Tuesday, February 13, 2007

Come Hell or High Water

Well, I’ve had a damp and interesting week in the big durian. It started on Friday night of course with myself and Mr. Eric (my only housemate not to have conveniently gone away on holiday during this whole sorry episode) frantically bailing water out of the house as it poured through the living room ceiling. I guess we shouldn’t have skimped on the roofing a few months back when we only had the bedroom areas done. The rain eased eventually and we retired for the evening. Around 2AM there came the click and ominous silence that indicated the electricity going off.

The next morning there was barely time for me to shamble bleary eyed into the toilet before it all started again and my comrade and I resumed our undignified tableau in the drawing room. The noble Mr. Eric dealt with the buckets whilst I scooped water out of the door in my underpants with a Pizza Hut take away spaghetti dish.

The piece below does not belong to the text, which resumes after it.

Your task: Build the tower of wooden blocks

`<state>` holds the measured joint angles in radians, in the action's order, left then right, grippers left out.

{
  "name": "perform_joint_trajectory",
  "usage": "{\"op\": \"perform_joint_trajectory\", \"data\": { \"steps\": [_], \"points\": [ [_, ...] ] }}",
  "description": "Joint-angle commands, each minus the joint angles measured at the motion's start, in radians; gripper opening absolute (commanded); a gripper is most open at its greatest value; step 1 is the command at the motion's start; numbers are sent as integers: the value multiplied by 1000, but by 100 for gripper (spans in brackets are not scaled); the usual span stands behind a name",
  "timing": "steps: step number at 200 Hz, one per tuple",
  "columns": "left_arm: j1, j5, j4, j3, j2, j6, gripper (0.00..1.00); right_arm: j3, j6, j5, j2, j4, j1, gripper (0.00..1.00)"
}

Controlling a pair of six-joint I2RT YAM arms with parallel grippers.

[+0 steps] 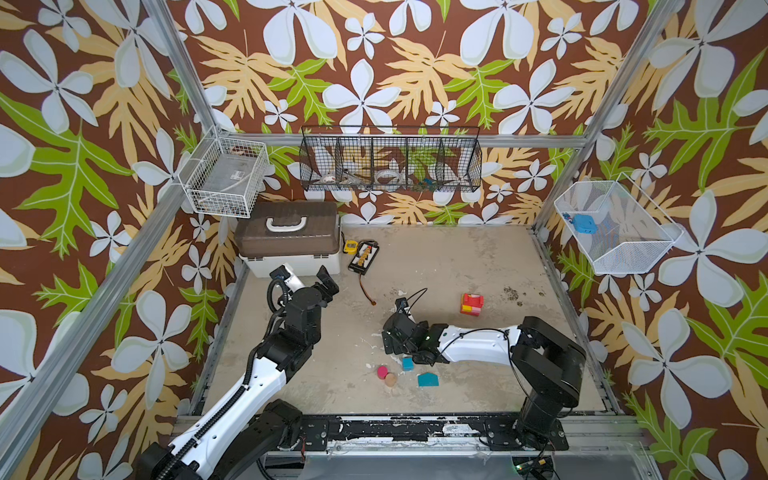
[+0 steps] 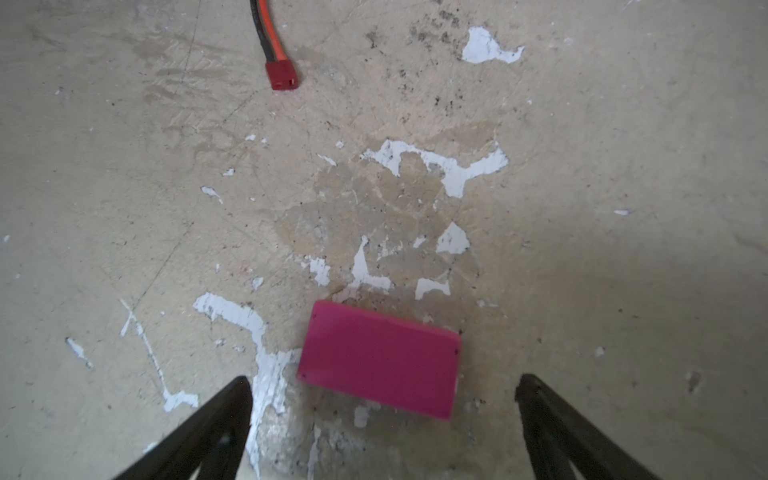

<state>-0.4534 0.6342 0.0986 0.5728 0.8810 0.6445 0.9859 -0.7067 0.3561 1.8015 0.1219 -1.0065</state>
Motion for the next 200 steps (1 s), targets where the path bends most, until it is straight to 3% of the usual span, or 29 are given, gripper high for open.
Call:
{"op": "perform_joint_trajectory", "data": {
  "steps": [1,42,74,116,149,200],
  "points": [
    [2,24,126,-64,3,17,97,21,-16,18,30,-2,-1,93],
    [2,91,250,-173,31,-129,96,56,-13,19,81,7,2,78],
    [2,54,252,-153,16,-160,93,75,-21,26,98,27,5,61],
    [2,76,208,-151,-22,-138,96,64,-25,32,101,36,5,45],
    [2,92,206,-158,-65,-144,97,43,-24,30,52,32,3,37],
    [2,85,227,-172,-77,-144,97,6,-5,58,-95,62,3,33]
  ]
}}
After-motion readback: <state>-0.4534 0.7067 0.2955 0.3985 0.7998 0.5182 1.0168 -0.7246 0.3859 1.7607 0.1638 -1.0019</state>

In time the rain let up again and we could rest. The phone and electricity had been cut off but at least I could go to work. I looked over the front gate….Ah…Perhaps not then. We live at the end of a cul-de-sac which traverses a steep slope and the flood tide had risen right up to the house next door. Thankfully we had been spared the discomfort of knee deep water in our pad but the poor residents at the bottom of the slope were submerged under five feet of it. Yes, the floods may not have sullied our less than pristine floors but there seemed to be no way out for us. We were marooned with no power or telephone.

Just as I was having visions of Eric and I skinning wild cats and grilling them on our garden barbecue for the next few weeks, something sailed into view at the bottom of the street. Shiver me timbers!! The local Ojeg (motorcycle taxi) boys had forsaken their Hondas for three empty oil barrels lashed to some planks of wood. We were saved.

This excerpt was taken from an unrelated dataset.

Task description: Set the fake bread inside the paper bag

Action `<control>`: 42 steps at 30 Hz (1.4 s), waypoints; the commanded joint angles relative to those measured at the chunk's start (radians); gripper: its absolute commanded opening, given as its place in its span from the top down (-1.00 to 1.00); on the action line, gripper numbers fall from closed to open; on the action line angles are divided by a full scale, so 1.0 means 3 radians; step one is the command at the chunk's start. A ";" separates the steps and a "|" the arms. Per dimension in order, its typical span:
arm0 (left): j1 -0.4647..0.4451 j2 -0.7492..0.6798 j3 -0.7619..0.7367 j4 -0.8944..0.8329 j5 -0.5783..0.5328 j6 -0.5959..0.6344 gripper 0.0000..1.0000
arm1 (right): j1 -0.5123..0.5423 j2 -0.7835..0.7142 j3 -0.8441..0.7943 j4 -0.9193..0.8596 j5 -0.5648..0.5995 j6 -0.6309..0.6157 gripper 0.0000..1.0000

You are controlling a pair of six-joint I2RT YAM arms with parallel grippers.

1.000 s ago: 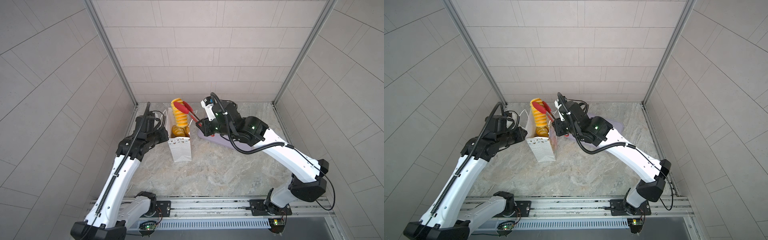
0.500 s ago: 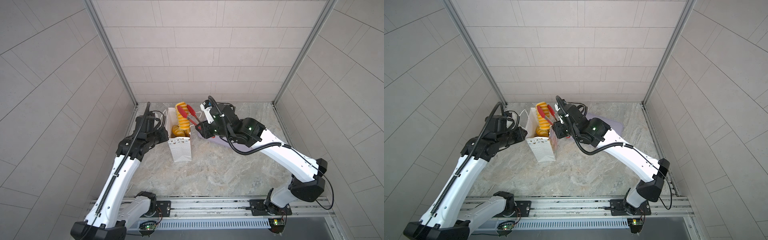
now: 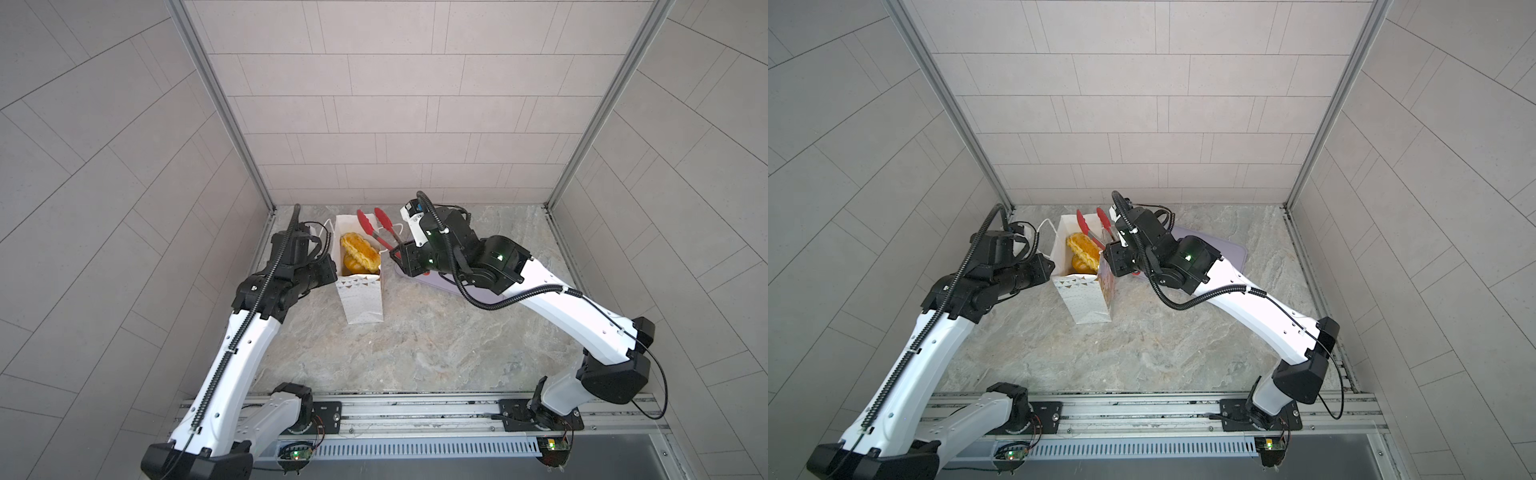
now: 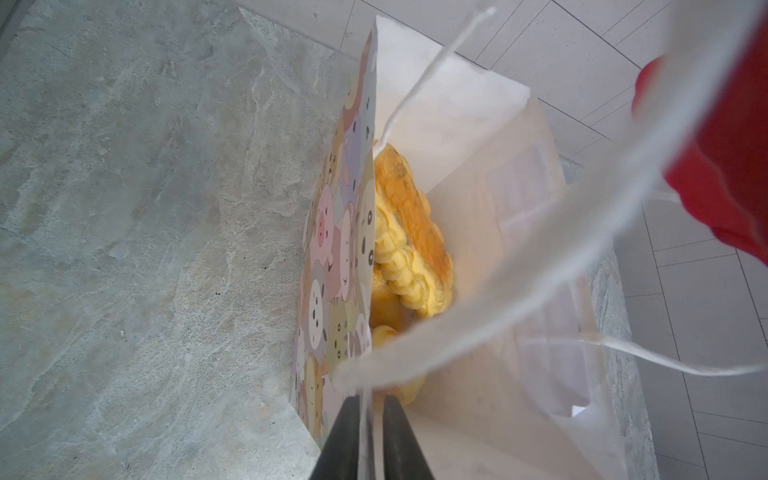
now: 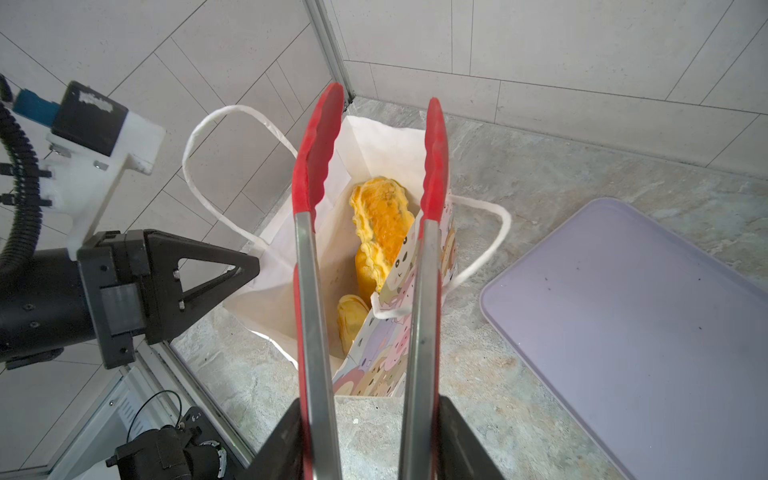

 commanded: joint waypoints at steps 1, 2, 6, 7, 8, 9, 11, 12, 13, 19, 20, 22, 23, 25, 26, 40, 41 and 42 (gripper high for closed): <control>-0.0008 -0.0045 0.0140 -0.0130 -0.0073 0.0087 0.66 | 0.0027 -0.0082 0.0137 0.0094 0.0101 -0.0067 0.09; -0.0007 -0.0035 0.0179 -0.0147 -0.0075 0.0093 0.66 | 0.0025 -0.0086 0.0151 0.0081 0.0109 -0.0079 0.10; -0.0008 -0.0035 0.0363 -0.0234 -0.0100 0.0133 0.60 | 0.0015 -0.0122 0.0220 0.0045 0.0172 -0.0142 0.12; -0.0010 -0.0036 0.0414 -0.0255 -0.0105 0.0138 0.58 | 0.0009 -0.0133 0.0232 0.0030 0.0183 -0.0158 0.12; -0.0010 -0.0038 0.0469 -0.0284 -0.0114 0.0148 0.53 | -0.0003 -0.0156 0.0235 0.0025 0.0189 -0.0167 0.12; -0.0007 -0.0030 0.0540 -0.0311 -0.0119 0.0166 0.50 | -0.0028 -0.0176 0.0235 0.0021 0.0189 -0.0175 0.12; -0.0007 -0.0029 0.0688 -0.0365 -0.0158 0.0194 0.43 | -0.0079 -0.0222 0.0226 0.0006 0.0185 -0.0186 0.13; -0.0007 -0.0021 0.0773 -0.0399 -0.0186 0.0218 0.38 | -0.0116 -0.0254 0.0213 0.0003 0.0188 -0.0194 0.13; -0.0008 -0.0015 0.0840 -0.0422 -0.0215 0.0234 0.32 | -0.0149 -0.0283 0.0197 -0.0008 0.0187 -0.0197 0.13; -0.0002 0.0091 0.1281 -0.0562 -0.0529 0.0427 -0.06 | -0.0514 -0.0571 -0.0012 -0.0041 0.0171 -0.0227 0.13; 0.0007 0.0118 0.1348 -0.0591 -0.0594 0.0456 -0.12 | -0.0608 -0.0642 -0.0069 -0.0047 0.0156 -0.0233 0.13; 0.0045 0.0153 0.1438 -0.0598 -0.0681 0.0501 -0.25 | -0.0804 -0.0777 -0.0231 -0.0056 0.0126 -0.0240 0.13; 0.0074 0.0168 0.1468 -0.0592 -0.0711 0.0516 -0.32 | -0.0929 -0.0862 -0.0327 -0.0058 0.0093 -0.0236 0.13; 0.0159 0.0209 0.1508 -0.0572 -0.0727 0.0523 -0.45 | -0.1195 -0.1003 -0.0541 -0.0059 0.0012 -0.0225 0.13; 0.0200 0.0232 0.1512 -0.0557 -0.0733 0.0507 -0.49 | -0.1345 -0.1083 -0.0657 -0.0064 -0.0012 -0.0230 0.13; 0.0864 0.0381 0.0658 0.0297 -0.0868 -0.0079 -0.88 | -0.3089 -0.1226 -0.2507 0.0576 0.0239 -0.0464 0.12; 0.0874 0.0401 0.0565 0.0404 -0.0908 -0.0126 -0.95 | -0.3184 -0.1163 -0.2584 0.0642 0.0251 -0.0465 0.12; 0.0887 0.0418 0.0480 0.0501 -0.0935 -0.0167 -0.99 | -0.3271 -0.1103 -0.2657 0.0714 0.0250 -0.0463 0.12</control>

So Jakarta floods again and I’m sure a significant proportion of my seven or eight readers, not to mention all of those poor sods who spent last weekend perched on the roofs of their houses, can relate similar stories to the one above. The front page of last Saturday’s edition of this paper featured a map of the capital’s flood prone areas but frankly it would have proved easier to draw up a map of areas not prone to flooding. When the next colossal floods hit five years hence such a map will probably consist solely of a picture of the top of Monas.

Mr. Sutiyoso has his maps and charts too, of course. Our esteemed city governor was a guest on a local light entertainment show last Sunday, explaining the floods and his plans for future heavy storms with the aid of some diagrams. Mr. Sutiyoso has already been Jakarta’s governor for almost ten years and will no doubt be replaced this year by a candidate of equal competence. This being the case, it would probably be better to judge Mr. S on his record as opposed to his promises and on this many will find him a woeful underachiever.

One news story I recall from the aftermath of the 2002 floods related how the city council had purchased a whole ten rubber dinghies as part of their emergency evacuation strategy. With over 100,000 people forced from their homes this weekend I make that 10,000 per dinghy. This is what you get though when your country is still run by soldiers instead of professional bureaucrats. Certainly, far too little attention has been paid to the environmental consequences of Jakarta’s endless construction boom and never-ending desire to turn a quick buck at the population’s expense.

Jakarta’s leaders, however, are up against some intransigent problems in their part time quest to keep the city’s collective trouser bottoms dry. Firstly, there is the general population’s propensity to chuck everything that they have no further use for into the nearest river. Many of the city’s waterways and flood gates are jammed solid with plastic, vastly reducing their capacities. Secondly, Jakarta’s location itself is far from ideal. A squelchy coastal delta bisected by six rivers full of mountain rain water is a pretty bad place for a capital city, especially one as densely populated, politically corrupt and impoverished as Jakarta is.

What a time Indonesia’s been having recently what with Tsunamis, landslides, earthquakes, droughts and floods. Mother Nature has turned on her Indonesian progeny where previously it has blessed this nation with bountiful fertility. Planting rice every few months is not going to be enough anymore and it’s an eerie coincidence that these catastrophic floods happened on the very same day that the latest UN climate change report was published. The report asserts the incontrovertible truth of human driven global warming and predicts a grim future for our species if immediate action is not forthcoming.

Perhaps our collective future will be something like the one predicted in the legendary Kurt Vonnegut’s novel Galapagos. In the book, the processes of Darwinian natural selection round upon our large human brains. Brains that have brought so much suffering and misery to the world are depicted as having little intrinsic survival value and as being an evolutionary dead end. In Vonnegut’s vision, homo sapiens’ brains thus start to shrink and their bodies grow seal like flippers as they return back to the blissful ignorance of the oceans in droves.

Far fetched? Perhaps. Just maybe though Jakarta’s councilors are an early embodiment of the truth of Vonnegut’s thesis. Perhaps the councilors’ descendants will take their flippers to the water during future Jakarta floods. And you thought regional devolution meant something to do with politics? Pass me a bucket of fish please.